# Quotient Filter Explained

## Probabilistic Data Structure To Check Membership

*The target audience for this article falls into the following roles:*

*Tech workers**Students**Engineering managers*

*The prerequisite to reading this article is fundamental knowledge of data structures and algorithms. This article does not cover an in-depth guide on probabilistic data structures.*

*Disclaimer: Some of the linked resources are affiliates. As an Amazon Associate, I earn from qualifying purchases.*

## Introduction

Data structures such as HashSet can be used in a small data set to test if an item is a member of the data set. However, the operation to test if an item is a member of a large dataset can be expensive. The time complexity and space complexity can be linear in the worst case.
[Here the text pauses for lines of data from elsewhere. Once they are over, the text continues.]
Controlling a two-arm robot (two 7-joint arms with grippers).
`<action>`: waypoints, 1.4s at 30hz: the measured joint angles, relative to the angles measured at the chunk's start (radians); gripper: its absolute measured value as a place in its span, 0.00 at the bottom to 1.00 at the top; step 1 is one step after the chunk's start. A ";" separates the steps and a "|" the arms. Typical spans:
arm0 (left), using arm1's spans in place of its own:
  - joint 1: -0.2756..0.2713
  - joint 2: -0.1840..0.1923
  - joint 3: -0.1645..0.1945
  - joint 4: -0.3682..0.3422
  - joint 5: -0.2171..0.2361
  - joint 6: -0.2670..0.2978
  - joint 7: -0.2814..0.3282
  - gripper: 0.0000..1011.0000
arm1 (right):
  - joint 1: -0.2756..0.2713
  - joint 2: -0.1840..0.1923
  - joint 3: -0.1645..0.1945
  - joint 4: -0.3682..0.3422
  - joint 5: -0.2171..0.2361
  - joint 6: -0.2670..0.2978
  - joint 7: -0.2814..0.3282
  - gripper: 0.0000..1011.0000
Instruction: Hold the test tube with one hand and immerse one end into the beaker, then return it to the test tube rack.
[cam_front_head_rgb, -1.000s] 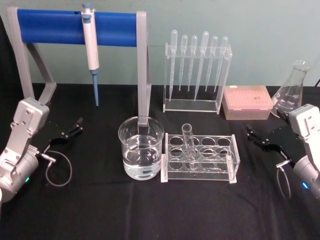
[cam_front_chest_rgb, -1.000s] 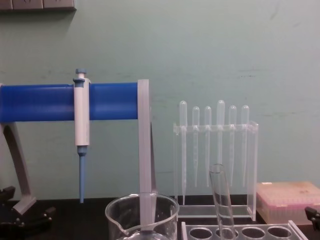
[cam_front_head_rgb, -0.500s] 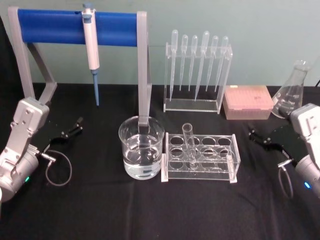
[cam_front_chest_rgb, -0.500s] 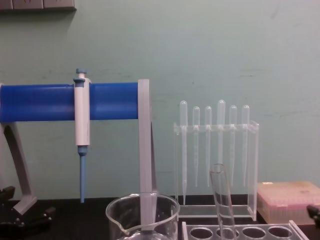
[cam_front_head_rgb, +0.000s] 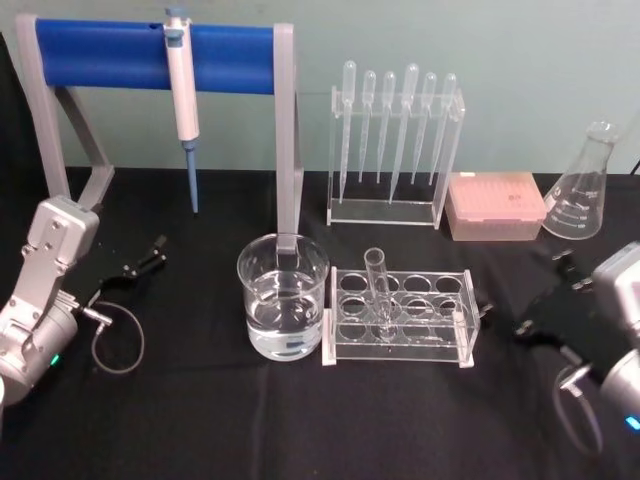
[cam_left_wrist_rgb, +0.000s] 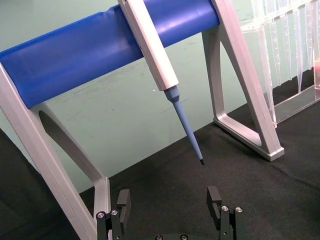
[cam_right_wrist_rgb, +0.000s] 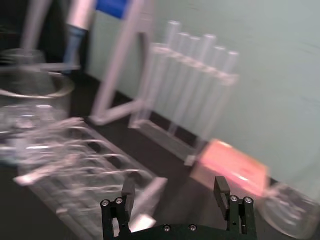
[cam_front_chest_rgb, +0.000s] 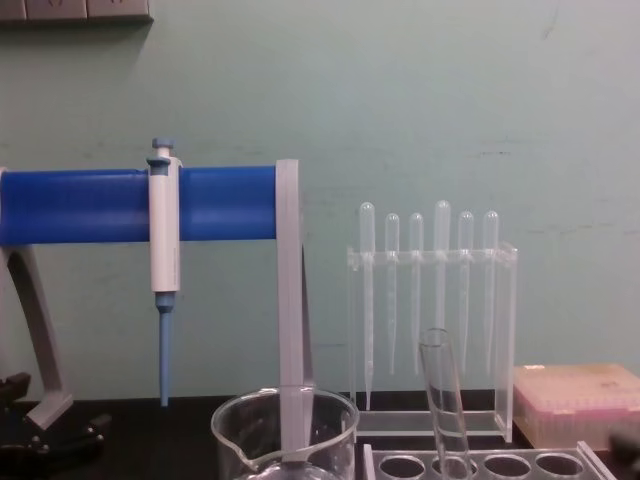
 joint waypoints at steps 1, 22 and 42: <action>0.000 0.000 0.000 0.000 0.000 0.000 0.000 0.99 | -0.003 0.000 -0.004 -0.006 -0.003 -0.001 0.007 0.99; 0.000 0.000 0.000 0.000 0.000 0.000 0.000 0.99 | 0.068 -0.162 -0.138 0.063 -0.211 -0.175 0.093 0.99; 0.000 0.000 0.000 0.000 0.000 0.000 0.000 0.99 | 0.095 -0.293 -0.115 0.182 -0.229 -0.257 0.086 0.81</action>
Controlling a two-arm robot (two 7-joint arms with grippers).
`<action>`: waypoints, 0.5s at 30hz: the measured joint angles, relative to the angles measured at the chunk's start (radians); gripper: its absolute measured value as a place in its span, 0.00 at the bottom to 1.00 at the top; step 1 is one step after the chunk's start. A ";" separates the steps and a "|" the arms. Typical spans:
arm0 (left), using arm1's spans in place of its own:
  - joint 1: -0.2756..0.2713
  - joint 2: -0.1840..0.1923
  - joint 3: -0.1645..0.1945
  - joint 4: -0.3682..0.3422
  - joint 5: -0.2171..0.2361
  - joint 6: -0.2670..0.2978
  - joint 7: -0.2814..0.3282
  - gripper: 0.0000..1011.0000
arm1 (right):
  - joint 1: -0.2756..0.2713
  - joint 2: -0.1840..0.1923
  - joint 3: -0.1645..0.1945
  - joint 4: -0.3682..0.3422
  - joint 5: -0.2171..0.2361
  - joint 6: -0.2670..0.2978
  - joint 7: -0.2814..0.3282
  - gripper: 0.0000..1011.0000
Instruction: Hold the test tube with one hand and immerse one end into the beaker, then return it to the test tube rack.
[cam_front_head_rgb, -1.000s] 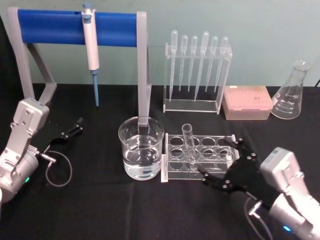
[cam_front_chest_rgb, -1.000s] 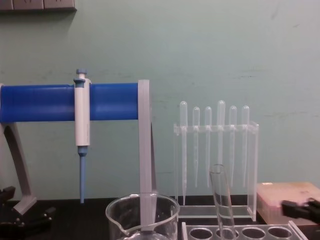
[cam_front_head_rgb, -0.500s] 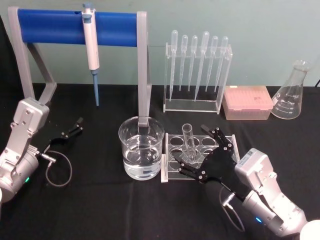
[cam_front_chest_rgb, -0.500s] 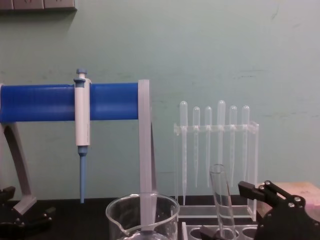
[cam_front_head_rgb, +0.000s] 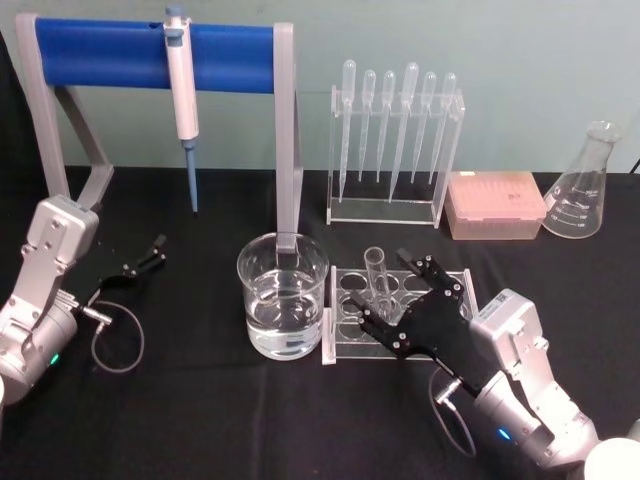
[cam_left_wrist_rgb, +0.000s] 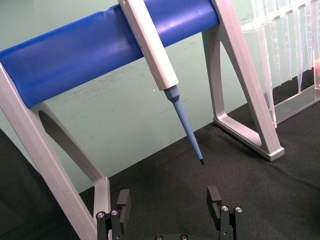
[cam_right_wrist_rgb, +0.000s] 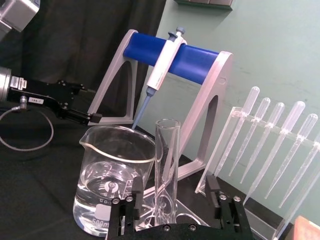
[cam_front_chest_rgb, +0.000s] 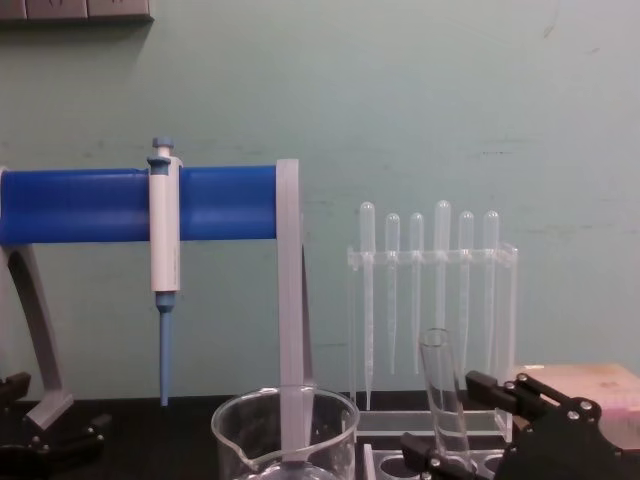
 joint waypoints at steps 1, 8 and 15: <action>0.000 0.000 0.000 0.000 0.000 0.000 0.000 0.99 | 0.000 -0.002 0.002 0.002 0.002 -0.001 0.003 0.77; 0.000 0.000 0.000 0.000 0.000 0.000 0.000 0.99 | -0.002 -0.017 0.010 0.012 0.009 -0.007 0.029 0.58; 0.000 0.000 0.000 0.000 0.000 0.000 0.000 0.99 | -0.009 -0.028 0.019 0.008 0.006 -0.008 0.048 0.36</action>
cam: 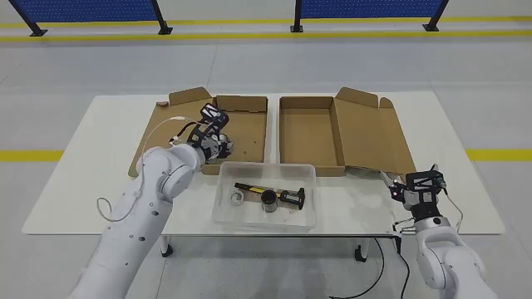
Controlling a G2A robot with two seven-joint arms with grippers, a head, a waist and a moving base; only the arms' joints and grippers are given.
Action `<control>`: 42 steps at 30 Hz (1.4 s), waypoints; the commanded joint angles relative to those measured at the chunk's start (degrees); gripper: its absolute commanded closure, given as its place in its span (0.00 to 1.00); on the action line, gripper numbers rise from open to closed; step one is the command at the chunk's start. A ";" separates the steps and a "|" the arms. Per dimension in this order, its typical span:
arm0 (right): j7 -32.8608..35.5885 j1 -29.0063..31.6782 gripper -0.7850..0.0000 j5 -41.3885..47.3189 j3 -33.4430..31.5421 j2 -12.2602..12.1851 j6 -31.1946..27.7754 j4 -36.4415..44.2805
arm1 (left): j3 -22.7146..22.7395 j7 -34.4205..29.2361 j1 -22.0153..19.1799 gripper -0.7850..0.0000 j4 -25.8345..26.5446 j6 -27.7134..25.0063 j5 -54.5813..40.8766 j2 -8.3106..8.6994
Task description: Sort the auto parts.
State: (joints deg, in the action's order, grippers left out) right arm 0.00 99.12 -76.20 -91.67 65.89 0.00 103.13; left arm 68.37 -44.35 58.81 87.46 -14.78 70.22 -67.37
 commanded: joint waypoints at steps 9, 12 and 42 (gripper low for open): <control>0.00 0.00 0.00 0.00 0.00 0.00 0.00 0.00 | -2.90 0.46 -2.56 1.00 -5.16 1.74 3.88 -0.63; 0.00 0.00 0.00 0.00 0.00 0.00 0.00 0.00 | -3.06 1.52 -3.03 1.00 -6.55 1.18 1.75 -0.88; 0.00 0.00 0.00 0.00 0.00 0.00 0.00 0.00 | -7.15 2.72 -7.29 0.44 -18.75 1.91 2.81 -2.64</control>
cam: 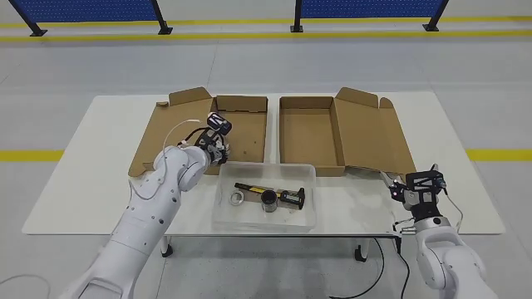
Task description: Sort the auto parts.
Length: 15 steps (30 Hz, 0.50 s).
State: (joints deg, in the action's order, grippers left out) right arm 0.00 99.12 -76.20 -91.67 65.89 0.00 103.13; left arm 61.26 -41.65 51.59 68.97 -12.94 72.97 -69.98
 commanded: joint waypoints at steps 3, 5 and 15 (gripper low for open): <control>0.00 0.00 0.00 0.00 0.00 0.00 0.00 0.00 | -0.16 0.11 -0.20 0.27 -0.68 0.15 0.12 -0.14; 0.00 0.00 0.00 0.00 0.00 0.00 0.00 0.00 | -0.42 -0.17 -0.29 0.24 -0.97 0.35 1.05 -0.17; 0.00 0.00 0.00 0.00 0.00 0.00 0.00 0.00 | -0.15 0.31 -0.21 0.08 0.06 0.92 1.95 -0.30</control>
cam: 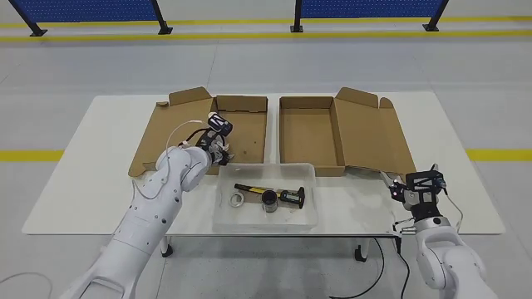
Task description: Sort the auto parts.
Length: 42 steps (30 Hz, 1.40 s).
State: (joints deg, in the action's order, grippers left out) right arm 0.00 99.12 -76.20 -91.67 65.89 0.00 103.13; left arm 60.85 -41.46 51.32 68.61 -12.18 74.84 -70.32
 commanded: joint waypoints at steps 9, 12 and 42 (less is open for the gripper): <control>0.00 0.00 0.00 0.00 0.00 0.00 0.00 0.00 | 2.90 -0.38 1.88 0.02 7.25 0.61 1.61 0.70; 0.00 0.00 0.00 0.00 0.00 0.00 0.00 0.00 | 3.99 -1.07 2.95 0.04 11.00 0.19 1.94 1.00; 0.00 0.00 0.00 0.00 0.00 0.00 0.00 0.00 | -5.66 -12.50 9.21 0.27 25.01 -11.08 -13.10 0.35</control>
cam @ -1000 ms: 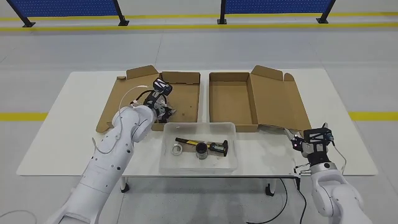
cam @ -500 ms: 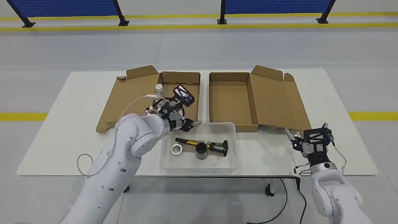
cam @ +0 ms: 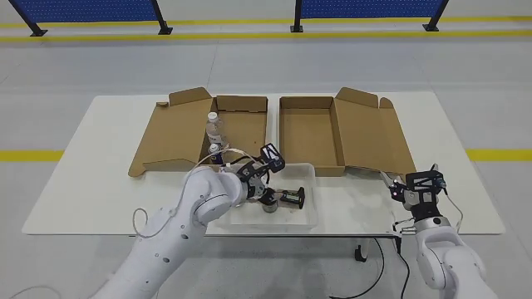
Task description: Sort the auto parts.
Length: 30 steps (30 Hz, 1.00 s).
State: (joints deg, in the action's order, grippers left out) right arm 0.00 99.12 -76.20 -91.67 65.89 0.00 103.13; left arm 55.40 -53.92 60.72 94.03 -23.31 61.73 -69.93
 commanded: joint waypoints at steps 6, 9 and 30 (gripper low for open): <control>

Probabilistic data structures offer constant time complexity and constant space complexity at the expense of providing a probabilistic answer.

## Requirements

Design a data structure with the following characteristics:

- constant time complexity to test membership of items in a large dataset
- constant space complexity to test membership of items in a large dataset
- test membership may yield approximate results
- items can be deleted
- the data structure can be resized

## What is a quotient filter?

A quotient filter is a space-efficient probabilistic data structure that is used to test whether an item is a member of a set. The quotient filter will always say yes if an item is a set member. However, the quotient filter **might** still say yes although an item is not a member of the set (false positive). The quotient filter stores only a part of the item’s hash fingerprint along with additional metadata bits. The quotient filter can be resized on demand. The quotient filter supports the following operations:

- adding an item to the set
- test the membership of an item in the set
- deletion of an item from the set

## Further system design learning resources

Books are a powerful medium to gather new knowledge. Check out the following books to set yourself up for success in the system design interview:

- Algorithms and Data Structures for Massive Datasets by Dzejla Medjedovic
- Probabilistic Data Structures and Algorithms for Big Data Applications by Andrii Gakhov
- Designing Data-Intensive Applications by Martin Kleppmann

**Subscribe to my newsletter** and never miss a new blog post again, as you’ll get notified via email every time I publish something. You will also receive the **ultimate guide** to approaching **system design interviews** on newsletter sign-up.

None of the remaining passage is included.